Sa tête était bleue d'un côté et rouge sang de l'autre. Sa poitrine était gonflée, ses habits et ses chaussures en lambeaux. C'est une boule de feu (die Augen des Streichs) qui causa sa mort. Au moment de la décharge se tenaient à ses côtés, près de la petite corde des cloches, deux enfants de cœur que la foudre projeta au sol mais sans les blesser. Des habitants ont de suite accouru. Le charpentier de Valff, Ignace GRAF, a arraché avec son matériel de charpentier au péril de sa vie, les planches du clocher en feu. Les dégâts matériels sont limités, mais le traumatisme des habitants est immense.

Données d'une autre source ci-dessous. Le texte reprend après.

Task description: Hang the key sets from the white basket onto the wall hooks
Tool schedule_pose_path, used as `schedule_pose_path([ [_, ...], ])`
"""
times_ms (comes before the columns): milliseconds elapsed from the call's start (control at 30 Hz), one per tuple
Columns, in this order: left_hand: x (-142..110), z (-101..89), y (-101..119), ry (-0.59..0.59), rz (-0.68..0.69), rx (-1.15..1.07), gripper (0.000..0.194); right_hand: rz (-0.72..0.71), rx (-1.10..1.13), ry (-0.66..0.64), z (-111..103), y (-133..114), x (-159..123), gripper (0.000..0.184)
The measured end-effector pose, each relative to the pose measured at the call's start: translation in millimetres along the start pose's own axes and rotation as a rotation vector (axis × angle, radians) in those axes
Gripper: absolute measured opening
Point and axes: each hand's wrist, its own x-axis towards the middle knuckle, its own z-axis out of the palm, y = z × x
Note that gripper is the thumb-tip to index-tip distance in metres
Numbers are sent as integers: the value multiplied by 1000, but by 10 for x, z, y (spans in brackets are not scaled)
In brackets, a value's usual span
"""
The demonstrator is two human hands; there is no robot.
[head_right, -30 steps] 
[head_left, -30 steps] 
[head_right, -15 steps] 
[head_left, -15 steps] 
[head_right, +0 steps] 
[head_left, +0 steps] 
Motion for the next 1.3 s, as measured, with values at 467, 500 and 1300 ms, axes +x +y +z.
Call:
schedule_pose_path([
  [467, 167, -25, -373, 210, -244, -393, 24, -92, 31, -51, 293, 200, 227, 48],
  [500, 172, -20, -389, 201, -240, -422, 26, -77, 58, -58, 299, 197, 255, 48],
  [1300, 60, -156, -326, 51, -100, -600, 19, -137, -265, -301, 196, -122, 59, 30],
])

Deuil et consternation. Le pauvre Karl FUCHS fut enterré le 4 août en présence de tous les habitants sans exception qui l'appréciaient et le regretteront ». Il fut foudroyé à 5 heures en sonnant les cloches pour l'office des mâtines ...

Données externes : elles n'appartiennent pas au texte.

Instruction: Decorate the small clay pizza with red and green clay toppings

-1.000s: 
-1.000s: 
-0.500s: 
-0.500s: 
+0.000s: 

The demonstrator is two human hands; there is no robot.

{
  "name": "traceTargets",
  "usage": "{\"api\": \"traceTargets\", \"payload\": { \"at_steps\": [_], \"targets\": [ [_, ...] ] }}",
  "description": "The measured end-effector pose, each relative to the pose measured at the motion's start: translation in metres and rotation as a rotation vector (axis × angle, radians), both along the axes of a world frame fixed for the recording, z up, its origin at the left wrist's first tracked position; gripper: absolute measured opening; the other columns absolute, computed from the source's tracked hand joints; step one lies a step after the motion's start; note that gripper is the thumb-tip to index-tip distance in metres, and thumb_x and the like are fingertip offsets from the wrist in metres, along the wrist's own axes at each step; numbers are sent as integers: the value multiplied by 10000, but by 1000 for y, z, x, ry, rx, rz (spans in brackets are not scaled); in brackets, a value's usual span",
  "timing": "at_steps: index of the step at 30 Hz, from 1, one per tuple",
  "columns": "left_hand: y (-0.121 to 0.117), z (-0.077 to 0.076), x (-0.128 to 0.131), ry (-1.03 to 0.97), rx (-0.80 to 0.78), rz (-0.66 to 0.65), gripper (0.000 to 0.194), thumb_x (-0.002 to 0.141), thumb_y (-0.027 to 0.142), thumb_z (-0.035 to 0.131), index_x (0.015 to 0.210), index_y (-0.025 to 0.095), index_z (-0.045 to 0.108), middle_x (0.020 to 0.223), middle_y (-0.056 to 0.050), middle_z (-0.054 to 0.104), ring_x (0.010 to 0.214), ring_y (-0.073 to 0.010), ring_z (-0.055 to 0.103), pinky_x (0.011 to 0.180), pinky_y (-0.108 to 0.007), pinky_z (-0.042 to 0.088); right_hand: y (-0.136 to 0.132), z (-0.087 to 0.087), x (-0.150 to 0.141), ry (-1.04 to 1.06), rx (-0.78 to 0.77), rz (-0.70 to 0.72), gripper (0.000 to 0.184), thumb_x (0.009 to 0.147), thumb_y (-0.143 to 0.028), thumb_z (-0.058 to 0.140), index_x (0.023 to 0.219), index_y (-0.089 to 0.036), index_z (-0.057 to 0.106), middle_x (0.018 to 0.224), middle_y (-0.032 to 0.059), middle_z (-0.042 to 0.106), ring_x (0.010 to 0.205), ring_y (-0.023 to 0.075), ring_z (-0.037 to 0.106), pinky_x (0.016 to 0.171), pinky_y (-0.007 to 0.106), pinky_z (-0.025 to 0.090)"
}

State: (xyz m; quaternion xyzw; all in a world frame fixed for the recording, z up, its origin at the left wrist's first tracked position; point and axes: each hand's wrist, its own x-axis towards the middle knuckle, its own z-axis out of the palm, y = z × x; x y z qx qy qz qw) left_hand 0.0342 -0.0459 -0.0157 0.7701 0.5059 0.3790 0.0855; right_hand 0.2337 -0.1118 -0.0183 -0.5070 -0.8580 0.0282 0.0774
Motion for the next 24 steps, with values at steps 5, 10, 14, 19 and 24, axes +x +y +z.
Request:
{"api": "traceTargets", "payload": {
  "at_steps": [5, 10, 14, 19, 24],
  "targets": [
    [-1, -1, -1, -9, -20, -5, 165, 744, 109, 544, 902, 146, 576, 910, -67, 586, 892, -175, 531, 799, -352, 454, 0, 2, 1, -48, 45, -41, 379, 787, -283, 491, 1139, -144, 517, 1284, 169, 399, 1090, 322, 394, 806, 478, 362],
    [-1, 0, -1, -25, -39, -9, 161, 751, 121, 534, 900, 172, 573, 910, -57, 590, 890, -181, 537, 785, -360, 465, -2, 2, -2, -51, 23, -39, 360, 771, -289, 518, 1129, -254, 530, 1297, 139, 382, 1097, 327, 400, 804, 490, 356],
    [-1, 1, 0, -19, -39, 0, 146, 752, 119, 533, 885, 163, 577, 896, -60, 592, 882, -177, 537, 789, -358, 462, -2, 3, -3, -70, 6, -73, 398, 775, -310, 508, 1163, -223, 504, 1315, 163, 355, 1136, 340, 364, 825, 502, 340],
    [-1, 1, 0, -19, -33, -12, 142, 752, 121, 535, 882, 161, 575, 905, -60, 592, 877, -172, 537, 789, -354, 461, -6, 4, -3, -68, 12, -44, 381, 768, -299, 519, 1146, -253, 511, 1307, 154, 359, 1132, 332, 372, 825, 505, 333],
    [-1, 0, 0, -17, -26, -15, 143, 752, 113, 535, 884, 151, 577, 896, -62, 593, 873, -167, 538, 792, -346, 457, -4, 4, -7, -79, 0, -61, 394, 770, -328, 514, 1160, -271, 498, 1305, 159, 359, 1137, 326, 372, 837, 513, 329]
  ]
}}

La vie reprend son cours. Florent WUCHER témoignera des événements de son époque et les transcrira jusqu'à sa mort. Retrouvez l'histoire complète de Florent WUCHER, paysan à Valff (1798-1841), dans tous les épisodes des fragments de sa vie.

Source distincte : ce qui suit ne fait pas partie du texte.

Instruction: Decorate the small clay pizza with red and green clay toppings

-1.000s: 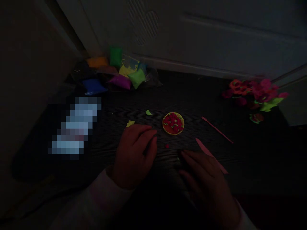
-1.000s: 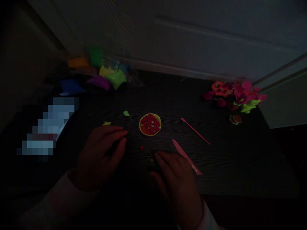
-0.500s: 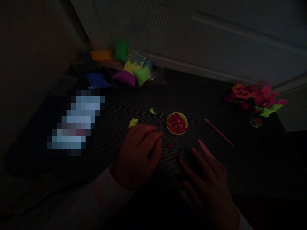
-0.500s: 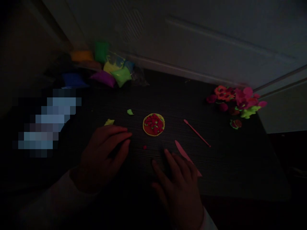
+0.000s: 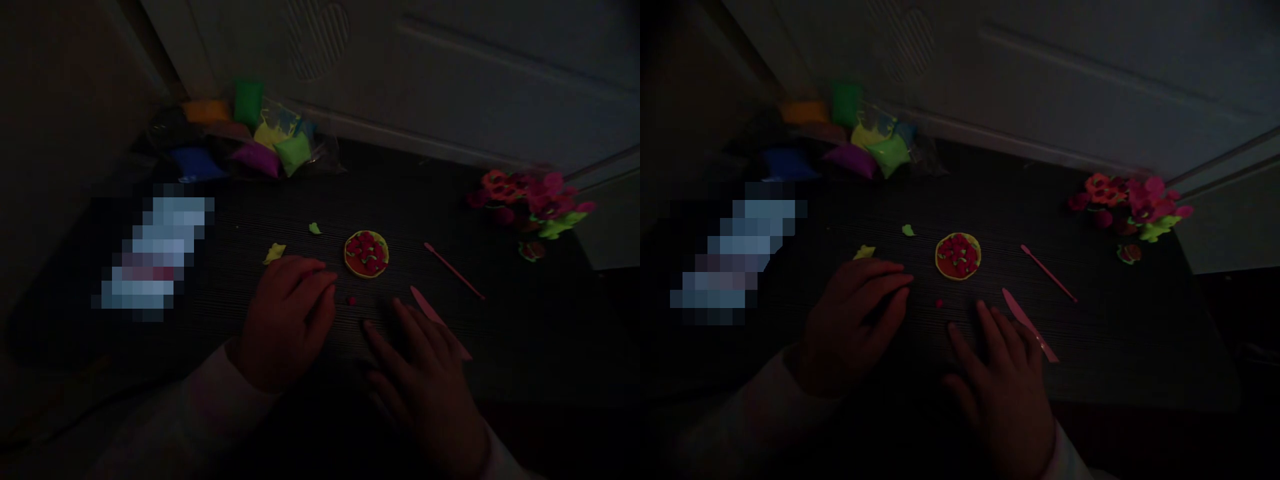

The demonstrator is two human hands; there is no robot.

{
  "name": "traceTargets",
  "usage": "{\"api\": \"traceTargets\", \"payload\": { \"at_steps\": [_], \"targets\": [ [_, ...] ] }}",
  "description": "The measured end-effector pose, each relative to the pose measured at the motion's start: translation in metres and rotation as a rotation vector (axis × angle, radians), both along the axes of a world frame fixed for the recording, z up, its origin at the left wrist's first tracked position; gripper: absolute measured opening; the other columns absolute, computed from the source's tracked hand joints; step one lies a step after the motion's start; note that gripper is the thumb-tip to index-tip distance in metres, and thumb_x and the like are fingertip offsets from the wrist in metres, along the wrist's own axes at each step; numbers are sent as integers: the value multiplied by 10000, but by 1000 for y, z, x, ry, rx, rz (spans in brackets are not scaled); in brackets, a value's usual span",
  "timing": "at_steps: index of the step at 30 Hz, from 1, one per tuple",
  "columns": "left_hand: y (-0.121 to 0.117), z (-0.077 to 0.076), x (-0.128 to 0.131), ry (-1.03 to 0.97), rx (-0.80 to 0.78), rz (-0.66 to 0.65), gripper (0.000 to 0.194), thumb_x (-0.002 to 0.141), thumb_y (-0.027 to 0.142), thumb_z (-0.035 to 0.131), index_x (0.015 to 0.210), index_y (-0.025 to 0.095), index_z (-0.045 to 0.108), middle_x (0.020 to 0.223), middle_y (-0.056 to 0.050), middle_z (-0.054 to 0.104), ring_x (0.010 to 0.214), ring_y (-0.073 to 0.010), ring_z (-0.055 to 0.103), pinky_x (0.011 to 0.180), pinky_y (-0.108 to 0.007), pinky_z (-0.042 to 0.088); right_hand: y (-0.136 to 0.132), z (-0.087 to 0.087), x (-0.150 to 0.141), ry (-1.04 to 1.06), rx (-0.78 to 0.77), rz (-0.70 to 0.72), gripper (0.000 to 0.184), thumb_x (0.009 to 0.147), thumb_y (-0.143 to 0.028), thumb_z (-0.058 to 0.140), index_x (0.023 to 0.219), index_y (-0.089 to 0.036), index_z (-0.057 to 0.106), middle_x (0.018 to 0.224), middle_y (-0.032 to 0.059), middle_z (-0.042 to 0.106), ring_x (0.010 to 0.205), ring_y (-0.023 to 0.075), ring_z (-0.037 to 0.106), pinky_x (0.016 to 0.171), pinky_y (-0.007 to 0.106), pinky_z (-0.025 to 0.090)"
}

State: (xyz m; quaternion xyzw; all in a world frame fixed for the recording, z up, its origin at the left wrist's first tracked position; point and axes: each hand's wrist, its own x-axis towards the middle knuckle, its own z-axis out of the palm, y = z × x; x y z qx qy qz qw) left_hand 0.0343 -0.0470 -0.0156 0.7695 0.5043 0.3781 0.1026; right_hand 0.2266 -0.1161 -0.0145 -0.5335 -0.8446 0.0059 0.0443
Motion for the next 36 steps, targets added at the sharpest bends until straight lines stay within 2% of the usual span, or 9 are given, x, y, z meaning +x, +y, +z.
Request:
{"api": "traceTargets", "payload": {
  "at_steps": [3, 8, 13, 19, 23, 28, 33, 36],
  "targets": [
    [0, -1, 0, 0, -8, 0, 148, 754, 120, 533, 889, 163, 574, 905, -56, 591, 876, -167, 536, 794, -349, 456, 0, 0, 1, -18, 0, 6, 436, 767, -320, 515, 1190, -223, 472, 1322, 181, 333, 1150, 336, 359, 835, 506, 339],
    [-1, -1, 0, -9, -20, 6, 149, 750, 120, 537, 886, 166, 579, 905, -59, 595, 883, -175, 538, 789, -353, 459, -2, 0, -1, 11, -6, -4, 374, 761, -333, 522, 1134, -295, 519, 1296, 131, 399, 1122, 321, 403, 841, 513, 332],
    [0, 0, 0, -8, -22, 12, 132, 756, 129, 527, 864, 179, 584, 887, -53, 600, 862, -176, 548, 771, -358, 467, 0, 0, 5, -24, 1, -12, 447, 762, -337, 519, 1184, -197, 485, 1355, 173, 301, 1165, 344, 350, 848, 504, 336],
    [0, 0, 0, -2, -21, 3, 141, 749, 119, 534, 875, 156, 586, 902, -63, 597, 878, -177, 542, 798, -356, 453, -2, 0, 3, -12, -11, 62, 400, 757, -304, 527, 1155, -266, 506, 1300, 164, 372, 1133, 340, 381, 825, 517, 342],
    [0, 0, 0, -11, -39, 0, 138, 754, 127, 525, 871, 168, 585, 896, -55, 598, 867, -177, 547, 777, -351, 461, -1, 1, 6, -19, 7, 7, 424, 761, -320, 518, 1164, -188, 505, 1347, 192, 298, 1157, 364, 348, 829, 520, 339],
    [0, 0, 0, -7, -33, 13, 137, 752, 128, 528, 867, 172, 587, 895, -54, 599, 863, -176, 545, 776, -355, 462, -3, 0, 7, -10, -7, 77, 426, 744, -325, 548, 1162, -257, 500, 1323, 159, 344, 1130, 341, 385, 824, 515, 350],
    [0, 0, 0, -13, -34, 0, 134, 752, 124, 531, 867, 166, 586, 890, -57, 597, 869, -172, 543, 780, -348, 460, -5, -1, 9, 5, 18, 5, 424, 757, -322, 531, 1161, -202, 492, 1348, 172, 299, 1151, 343, 358, 833, 506, 350],
    [0, 1, 0, 1, -34, 2, 132, 751, 121, 535, 867, 159, 585, 892, -61, 596, 870, -172, 542, 784, -344, 457, -6, 0, 8, -15, 1, 45, 420, 755, -321, 537, 1165, -240, 485, 1316, 162, 341, 1134, 336, 374, 819, 511, 356]
  ]
}}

Livre de recueil des mémoires de Florient Wucher

(1) Le docteur Charles SULTZER est essentiellement connu comme médecin cantonal et bienfaiteur de l’hôpital de Barr. Son activité dans les domaines de la botanique et de l’anatomie est aussi remarquable. Charles Michel SULTZER est né à Strasbourg le 15 avril 1770. Dès le début de la période révolutionnaire, il est nommé chirurgien-aide major dans un bataillon de la Garde Nationale de Strasbourg. En 1803, il s’installe, comme médecin, à Barr, patrie de son maître HERMANN. En 1810, il devient médecin cantonal, médecin des épidémies de l’arrondissement de Sélestat. Il est nommé Professeur Agrégé Libre de la Faculté de Médecine de Strasbourg. Il est membre de l’Académie Royale de Paris et correspondant de nombreuses sociétés savantes. Il pratique avec ferveur la vaccination contre la variole de JENNER dont il fut un disciple consciencieux et infatigable. Le Docteur SULTZER est, à plusieurs reprises appelé comme expert en anatomiste. Les expertises anatomiques et anthropologiques les plus exceptionnelles qu’il réalise sont celles des ossements de Sainte-Odile en 1836 et 1841 et de Sainte-Richarde en 1841. A sa mort, le 30 juillet 1854, il lègue une somme de 240 000 francs pour créer un hôpital à Barr. On peut se recueillir sur sa tombe au cimetière protestant de Barr.

(2) Antoine WUCHER mourut à l'âge de 50 ans le 22 juin. Époux d'Anne Marie KORMANN sur la déclaration de Chrétien BURGSTAHLER, ancien maire démis de ses fonctions en 1812 et beau-frère d'Antoine.

(3) Charles FUCHS mourut âgé de 21 ans. L'accident se produisit à 5 heures du matin en sonnant les cloches des mâtines, ce qui troubla profondément les habitants. La foudre le frappa en préparant l'office. Son père Antoine, journalier, habitait au 112 de la rue principale. Sa mère s'appelait Anne KORMANN. Florent était donc en parenté avec la victime du côté de sa mère.